**Brief**. Make an exact copy of the lines starting at the top of the listing below and ending at the line that contains "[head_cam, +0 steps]", inclusive.
____ Data to process
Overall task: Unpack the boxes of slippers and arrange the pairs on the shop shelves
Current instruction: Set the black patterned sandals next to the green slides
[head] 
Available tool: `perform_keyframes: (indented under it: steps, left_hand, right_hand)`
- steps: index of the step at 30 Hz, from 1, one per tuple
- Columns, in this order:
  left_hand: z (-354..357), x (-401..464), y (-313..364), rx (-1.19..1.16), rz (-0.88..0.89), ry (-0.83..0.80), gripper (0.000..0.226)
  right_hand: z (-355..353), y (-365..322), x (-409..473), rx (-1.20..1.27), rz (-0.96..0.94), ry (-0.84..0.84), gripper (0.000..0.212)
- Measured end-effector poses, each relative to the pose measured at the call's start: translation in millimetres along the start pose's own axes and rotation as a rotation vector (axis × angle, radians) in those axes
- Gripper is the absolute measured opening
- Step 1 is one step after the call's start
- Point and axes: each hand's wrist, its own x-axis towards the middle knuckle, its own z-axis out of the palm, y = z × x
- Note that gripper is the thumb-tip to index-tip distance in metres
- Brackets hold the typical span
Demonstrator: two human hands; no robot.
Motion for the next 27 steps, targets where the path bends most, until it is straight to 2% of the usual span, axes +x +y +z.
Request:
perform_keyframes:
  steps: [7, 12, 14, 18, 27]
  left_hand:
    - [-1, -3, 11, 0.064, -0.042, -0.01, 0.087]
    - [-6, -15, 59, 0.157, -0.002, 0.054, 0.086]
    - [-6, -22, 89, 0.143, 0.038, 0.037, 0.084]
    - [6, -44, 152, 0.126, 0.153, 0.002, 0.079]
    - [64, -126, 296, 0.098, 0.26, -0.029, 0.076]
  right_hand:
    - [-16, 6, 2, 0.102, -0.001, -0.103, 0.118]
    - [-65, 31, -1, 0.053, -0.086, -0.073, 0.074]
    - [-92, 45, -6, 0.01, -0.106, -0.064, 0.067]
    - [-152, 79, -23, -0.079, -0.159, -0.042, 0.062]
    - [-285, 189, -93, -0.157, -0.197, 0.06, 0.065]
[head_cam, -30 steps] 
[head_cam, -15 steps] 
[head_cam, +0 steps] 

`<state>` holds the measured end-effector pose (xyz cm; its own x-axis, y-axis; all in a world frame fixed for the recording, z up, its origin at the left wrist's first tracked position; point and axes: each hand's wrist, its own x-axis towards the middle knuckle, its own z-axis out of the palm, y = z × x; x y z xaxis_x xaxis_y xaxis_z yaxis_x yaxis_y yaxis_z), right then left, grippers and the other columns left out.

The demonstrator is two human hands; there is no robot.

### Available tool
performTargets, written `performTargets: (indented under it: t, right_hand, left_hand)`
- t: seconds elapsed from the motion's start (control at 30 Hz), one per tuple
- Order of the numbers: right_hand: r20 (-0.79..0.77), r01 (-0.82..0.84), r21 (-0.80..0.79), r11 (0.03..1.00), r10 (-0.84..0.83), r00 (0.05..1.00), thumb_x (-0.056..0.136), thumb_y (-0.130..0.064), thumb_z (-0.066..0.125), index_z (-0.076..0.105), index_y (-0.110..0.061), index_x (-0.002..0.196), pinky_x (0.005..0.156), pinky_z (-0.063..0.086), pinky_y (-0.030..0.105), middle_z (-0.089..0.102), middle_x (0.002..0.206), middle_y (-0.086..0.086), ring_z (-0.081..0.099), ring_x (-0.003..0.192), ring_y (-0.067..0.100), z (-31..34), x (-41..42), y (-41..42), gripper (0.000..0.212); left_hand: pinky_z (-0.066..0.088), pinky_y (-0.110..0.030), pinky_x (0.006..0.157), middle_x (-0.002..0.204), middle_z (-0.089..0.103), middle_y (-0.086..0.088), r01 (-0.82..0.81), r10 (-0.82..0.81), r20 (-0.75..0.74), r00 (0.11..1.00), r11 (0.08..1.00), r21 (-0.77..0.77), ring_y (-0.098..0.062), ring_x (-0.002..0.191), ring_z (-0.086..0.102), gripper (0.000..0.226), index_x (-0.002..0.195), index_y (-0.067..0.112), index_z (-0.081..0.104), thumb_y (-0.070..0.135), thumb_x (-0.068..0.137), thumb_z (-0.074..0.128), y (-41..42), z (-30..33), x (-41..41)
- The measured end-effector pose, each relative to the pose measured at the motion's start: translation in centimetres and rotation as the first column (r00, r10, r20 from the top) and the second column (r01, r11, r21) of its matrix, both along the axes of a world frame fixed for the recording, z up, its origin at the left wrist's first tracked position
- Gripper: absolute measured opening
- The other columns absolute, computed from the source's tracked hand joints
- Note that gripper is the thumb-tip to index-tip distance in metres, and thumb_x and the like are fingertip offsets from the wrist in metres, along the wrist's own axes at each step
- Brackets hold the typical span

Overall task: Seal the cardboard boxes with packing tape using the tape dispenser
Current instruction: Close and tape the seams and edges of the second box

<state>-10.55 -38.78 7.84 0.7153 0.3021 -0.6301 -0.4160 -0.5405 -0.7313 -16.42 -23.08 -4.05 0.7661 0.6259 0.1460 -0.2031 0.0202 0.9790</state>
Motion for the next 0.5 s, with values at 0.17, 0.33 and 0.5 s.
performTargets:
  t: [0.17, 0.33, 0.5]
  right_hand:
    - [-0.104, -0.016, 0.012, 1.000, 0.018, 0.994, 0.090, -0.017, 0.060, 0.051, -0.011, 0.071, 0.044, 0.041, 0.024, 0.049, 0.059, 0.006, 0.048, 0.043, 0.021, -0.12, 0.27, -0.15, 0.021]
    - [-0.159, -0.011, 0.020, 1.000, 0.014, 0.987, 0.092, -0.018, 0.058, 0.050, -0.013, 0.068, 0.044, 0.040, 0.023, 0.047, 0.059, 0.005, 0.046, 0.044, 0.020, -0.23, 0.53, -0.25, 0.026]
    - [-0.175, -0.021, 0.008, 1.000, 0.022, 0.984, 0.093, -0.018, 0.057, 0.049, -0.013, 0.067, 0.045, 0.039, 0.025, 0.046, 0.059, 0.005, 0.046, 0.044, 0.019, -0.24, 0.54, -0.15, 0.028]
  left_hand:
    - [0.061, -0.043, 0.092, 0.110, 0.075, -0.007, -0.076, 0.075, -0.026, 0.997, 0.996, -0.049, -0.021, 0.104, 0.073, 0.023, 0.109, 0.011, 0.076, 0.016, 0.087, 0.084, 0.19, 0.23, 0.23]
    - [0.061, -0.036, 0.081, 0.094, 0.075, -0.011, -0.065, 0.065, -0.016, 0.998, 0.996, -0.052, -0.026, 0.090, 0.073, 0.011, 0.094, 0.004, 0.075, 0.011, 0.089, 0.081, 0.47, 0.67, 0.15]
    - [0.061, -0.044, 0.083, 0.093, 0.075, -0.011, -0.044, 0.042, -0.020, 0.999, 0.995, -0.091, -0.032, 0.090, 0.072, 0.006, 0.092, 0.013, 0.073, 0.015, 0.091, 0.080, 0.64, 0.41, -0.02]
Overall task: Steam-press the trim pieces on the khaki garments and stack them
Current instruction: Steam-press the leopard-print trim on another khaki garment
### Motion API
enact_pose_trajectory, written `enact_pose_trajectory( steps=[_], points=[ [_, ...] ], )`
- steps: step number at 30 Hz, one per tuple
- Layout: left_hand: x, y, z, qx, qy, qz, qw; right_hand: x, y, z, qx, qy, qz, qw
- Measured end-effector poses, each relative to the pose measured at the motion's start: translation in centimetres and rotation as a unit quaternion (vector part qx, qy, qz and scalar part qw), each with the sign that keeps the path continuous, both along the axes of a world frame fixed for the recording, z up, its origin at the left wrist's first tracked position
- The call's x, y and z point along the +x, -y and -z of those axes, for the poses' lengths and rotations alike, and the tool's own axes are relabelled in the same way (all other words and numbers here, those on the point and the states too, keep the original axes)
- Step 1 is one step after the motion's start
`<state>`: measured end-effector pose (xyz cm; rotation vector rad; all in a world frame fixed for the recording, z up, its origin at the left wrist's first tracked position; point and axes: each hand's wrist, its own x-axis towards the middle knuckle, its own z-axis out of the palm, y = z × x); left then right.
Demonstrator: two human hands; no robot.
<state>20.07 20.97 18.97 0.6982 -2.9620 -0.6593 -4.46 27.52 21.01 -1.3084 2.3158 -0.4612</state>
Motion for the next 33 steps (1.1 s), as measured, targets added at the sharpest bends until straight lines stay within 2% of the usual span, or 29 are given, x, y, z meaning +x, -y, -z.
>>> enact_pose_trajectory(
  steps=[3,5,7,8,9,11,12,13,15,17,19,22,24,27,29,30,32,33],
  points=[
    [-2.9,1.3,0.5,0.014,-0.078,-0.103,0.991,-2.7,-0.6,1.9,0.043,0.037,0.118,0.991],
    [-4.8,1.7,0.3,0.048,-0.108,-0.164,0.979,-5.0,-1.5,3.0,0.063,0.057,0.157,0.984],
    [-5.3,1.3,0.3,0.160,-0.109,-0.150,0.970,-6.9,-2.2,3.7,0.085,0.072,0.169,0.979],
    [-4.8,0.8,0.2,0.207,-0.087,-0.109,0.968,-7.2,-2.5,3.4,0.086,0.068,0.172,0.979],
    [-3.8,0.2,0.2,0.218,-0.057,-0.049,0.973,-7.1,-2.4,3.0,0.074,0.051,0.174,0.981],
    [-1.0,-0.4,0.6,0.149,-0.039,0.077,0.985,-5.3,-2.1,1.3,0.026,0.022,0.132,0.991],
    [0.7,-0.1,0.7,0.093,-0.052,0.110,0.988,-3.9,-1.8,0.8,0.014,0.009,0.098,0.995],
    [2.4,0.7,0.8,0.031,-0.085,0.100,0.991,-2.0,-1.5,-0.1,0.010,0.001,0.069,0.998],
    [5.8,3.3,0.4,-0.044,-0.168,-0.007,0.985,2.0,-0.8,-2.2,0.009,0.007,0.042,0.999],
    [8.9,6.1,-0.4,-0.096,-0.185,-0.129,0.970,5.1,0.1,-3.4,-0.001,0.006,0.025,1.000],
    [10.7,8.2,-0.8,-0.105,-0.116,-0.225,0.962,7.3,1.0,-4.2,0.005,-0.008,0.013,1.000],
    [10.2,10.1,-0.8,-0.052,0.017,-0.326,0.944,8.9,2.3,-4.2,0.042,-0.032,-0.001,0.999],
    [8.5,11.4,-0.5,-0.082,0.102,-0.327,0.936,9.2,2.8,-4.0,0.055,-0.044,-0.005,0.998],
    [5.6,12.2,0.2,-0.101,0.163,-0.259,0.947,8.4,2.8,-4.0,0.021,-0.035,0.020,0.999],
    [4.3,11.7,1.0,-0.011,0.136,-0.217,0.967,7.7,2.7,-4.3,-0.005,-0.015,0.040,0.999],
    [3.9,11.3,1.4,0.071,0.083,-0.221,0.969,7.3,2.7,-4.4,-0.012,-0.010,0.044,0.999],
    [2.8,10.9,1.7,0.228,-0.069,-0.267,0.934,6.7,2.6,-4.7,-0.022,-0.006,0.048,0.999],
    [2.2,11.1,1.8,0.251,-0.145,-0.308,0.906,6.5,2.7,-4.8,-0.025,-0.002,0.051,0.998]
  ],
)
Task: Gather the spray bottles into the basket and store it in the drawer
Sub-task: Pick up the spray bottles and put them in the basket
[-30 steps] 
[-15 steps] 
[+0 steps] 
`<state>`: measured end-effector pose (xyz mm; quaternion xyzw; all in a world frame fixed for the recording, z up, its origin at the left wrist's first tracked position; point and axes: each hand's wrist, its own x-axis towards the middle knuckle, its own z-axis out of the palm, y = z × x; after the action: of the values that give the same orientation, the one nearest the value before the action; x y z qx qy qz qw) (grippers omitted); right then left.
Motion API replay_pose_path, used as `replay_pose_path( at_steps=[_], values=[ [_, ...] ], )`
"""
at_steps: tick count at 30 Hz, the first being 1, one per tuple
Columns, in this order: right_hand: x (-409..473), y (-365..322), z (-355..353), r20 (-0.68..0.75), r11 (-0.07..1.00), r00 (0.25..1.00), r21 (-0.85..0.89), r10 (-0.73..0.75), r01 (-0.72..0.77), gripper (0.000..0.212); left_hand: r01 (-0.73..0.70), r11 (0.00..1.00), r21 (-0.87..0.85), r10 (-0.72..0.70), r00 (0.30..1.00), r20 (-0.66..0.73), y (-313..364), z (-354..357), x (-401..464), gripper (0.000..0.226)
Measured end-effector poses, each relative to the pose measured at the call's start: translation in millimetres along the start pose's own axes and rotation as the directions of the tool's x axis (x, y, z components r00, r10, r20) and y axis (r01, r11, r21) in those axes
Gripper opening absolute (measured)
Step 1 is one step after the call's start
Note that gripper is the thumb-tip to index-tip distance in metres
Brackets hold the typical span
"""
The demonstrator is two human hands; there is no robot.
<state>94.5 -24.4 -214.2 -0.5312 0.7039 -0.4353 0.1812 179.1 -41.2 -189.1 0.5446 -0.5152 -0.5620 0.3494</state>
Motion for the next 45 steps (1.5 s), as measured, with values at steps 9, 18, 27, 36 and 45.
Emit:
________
**Result of this exercise**.
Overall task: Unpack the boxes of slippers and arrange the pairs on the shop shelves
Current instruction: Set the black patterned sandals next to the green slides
[head] 
Available tool: `perform_keyframes: (indented under it: steps, left_hand, right_hand)`
- steps: index of the step at 30 Hz, from 1, one per tuple
- Columns, in this order:
  left_hand: z (-354..357), x (-401..464), y (-313..364), rx (-1.19..1.16), rz (-0.88..0.89), ry (-0.83..0.80), gripper (0.000..0.226)
  right_hand: z (-355..353), y (-365..322), x (-409..473), rx (-1.20..1.27), rz (-0.96..0.94), ry (-0.84..0.84), gripper (0.000..0.212)
- Measured end-effector poses, each relative to the pose measured at the call's start: translation in millimetres along the start pose's own axes and rotation as a rotation vector (axis × angle, radians) in those axes
- Gripper is the absolute measured opening
- Step 1 is one step after the call's start
- Point and axes: each hand's wrist, its own x-axis towards the middle knuckle, its own z-axis out of the palm, y = z × x
- Note that gripper is the thumb-tip to index-tip distance in metres
- Brackets hold the typical span
Demonstrator: two human hands; no robot.
Motion for the next 27 steps, targets where the path bends most, until it is straight to 2% of the usual span, axes +x +y +z.
Request:
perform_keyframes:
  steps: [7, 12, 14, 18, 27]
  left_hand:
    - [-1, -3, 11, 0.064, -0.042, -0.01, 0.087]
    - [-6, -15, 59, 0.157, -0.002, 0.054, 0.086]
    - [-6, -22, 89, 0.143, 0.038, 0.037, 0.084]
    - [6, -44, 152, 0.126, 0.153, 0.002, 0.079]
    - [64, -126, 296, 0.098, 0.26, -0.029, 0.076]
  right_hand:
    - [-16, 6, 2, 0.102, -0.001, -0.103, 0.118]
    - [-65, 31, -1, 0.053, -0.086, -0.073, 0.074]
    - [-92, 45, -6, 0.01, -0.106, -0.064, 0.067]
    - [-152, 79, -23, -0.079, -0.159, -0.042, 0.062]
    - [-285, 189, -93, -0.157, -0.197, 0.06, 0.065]
[head_cam, -30 steps] 
[head_cam, -15 steps] 
[head_cam, +0 steps] 

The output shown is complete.